Why do you keeping saying the same thing while ignoring freeing memory, different lifetimes and wildly different sizes of allocations (which are why memory allocators actually exist)?

This idea that memory allocation is cheap is a blight on performance. Are you really allocating memory inside your hot loops and having it not show up when you profile?

link

chrisseaton 1922 days ago

> You are only on the 'fast path'

Isn't that what I've said all along? I said 'amortised' in my very first comment. Most allocations are from the fast path... that's why they bother to make it fast.

> when a single allocation of an array would have been much faster anyway

TLAB allocation is heterogenous (which solves your size question.) An array isn't. TLAB can be evacuated and fragmention-free (which solves your lifetime problem.) An array can't.

> Why do you keeping saying the same thing while ignoring freeing memory

I said 'Deallocation though - yes that's slow!' in my very first comment.

link

CyberDildonics 1922 days ago

Your original comment was trying to argue that allocations aren't a big performance problem. Anyone with experience optimizing knows this is not true and that minimizing allocations is the first thing to look at because it will most likely have the largest payoff with the least effort. Incorrect preconceptions and misinformation doesn't help people.

Saying 'allocations are fast' because you can make unnecessary allocations cheaper while ignoring deallocation is basically a lie, it's playing some sort of language game while telling people the opposite of what is actually true.

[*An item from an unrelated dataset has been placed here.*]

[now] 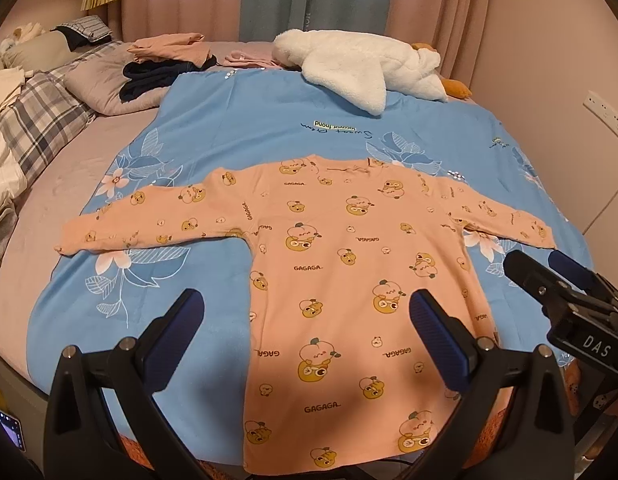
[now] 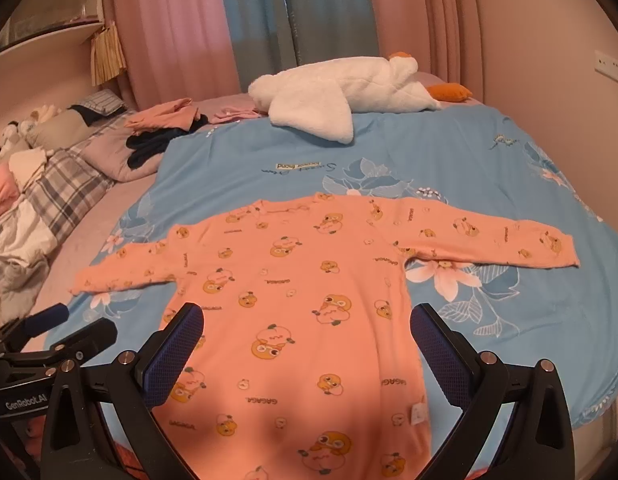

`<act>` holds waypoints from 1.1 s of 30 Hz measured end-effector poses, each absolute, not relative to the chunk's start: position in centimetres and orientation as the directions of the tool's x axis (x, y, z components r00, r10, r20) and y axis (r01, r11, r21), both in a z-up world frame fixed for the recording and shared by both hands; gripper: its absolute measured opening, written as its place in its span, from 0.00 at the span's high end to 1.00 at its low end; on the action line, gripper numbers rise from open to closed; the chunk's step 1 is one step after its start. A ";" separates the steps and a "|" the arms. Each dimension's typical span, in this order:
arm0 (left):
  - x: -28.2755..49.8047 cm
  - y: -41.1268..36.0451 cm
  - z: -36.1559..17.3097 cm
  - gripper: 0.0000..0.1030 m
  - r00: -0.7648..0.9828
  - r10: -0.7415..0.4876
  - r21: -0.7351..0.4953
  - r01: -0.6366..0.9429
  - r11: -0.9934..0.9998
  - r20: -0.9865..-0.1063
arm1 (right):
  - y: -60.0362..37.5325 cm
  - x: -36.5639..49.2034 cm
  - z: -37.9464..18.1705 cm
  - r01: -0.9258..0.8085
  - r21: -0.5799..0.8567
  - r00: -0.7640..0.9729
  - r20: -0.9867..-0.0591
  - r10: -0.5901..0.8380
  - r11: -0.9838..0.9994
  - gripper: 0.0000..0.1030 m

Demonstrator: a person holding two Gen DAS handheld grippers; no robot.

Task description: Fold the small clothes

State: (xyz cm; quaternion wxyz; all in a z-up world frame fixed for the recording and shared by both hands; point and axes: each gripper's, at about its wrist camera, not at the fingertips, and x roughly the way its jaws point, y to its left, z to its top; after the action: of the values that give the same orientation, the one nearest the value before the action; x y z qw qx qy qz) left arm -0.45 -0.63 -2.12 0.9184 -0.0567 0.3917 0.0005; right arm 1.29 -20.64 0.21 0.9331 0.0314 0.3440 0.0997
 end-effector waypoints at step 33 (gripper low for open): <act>-0.4 -1.2 -2.4 0.01 0.685 -0.088 -0.129 -0.009 0.992 -0.723 | -20.9 1.2 0.2 -0.145 0.146 0.740 -0.641 0.205 0.979 0.01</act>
State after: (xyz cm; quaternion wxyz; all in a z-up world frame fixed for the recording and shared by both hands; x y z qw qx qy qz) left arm -0.39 -1.21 -2.41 0.9159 -0.0612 0.3961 -0.0213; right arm 1.17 -20.91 0.24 0.9317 0.0435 0.3483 0.0939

> Most allocations are from the fast path... that's why they bother to make it fast.

This is where you have a deep misconception. Doing millions of allocations that could be one allocation is not fast. If you want to add 1000000 to a variable do you loop through it one million times and increment it by 1 every time?

> TLAB allocation is heterogenous (which solves your size question.) An array isn't. TLAB can be evacuated and fragmention-free (which solves your lifetime problem.) An array can't.

That's like building a skyscraper out of legos because they fit together so well. It's nonsensical, especially due to pages and memory mapping.

> I said 'Deallocation though - yes that's slow!' in my very first comment.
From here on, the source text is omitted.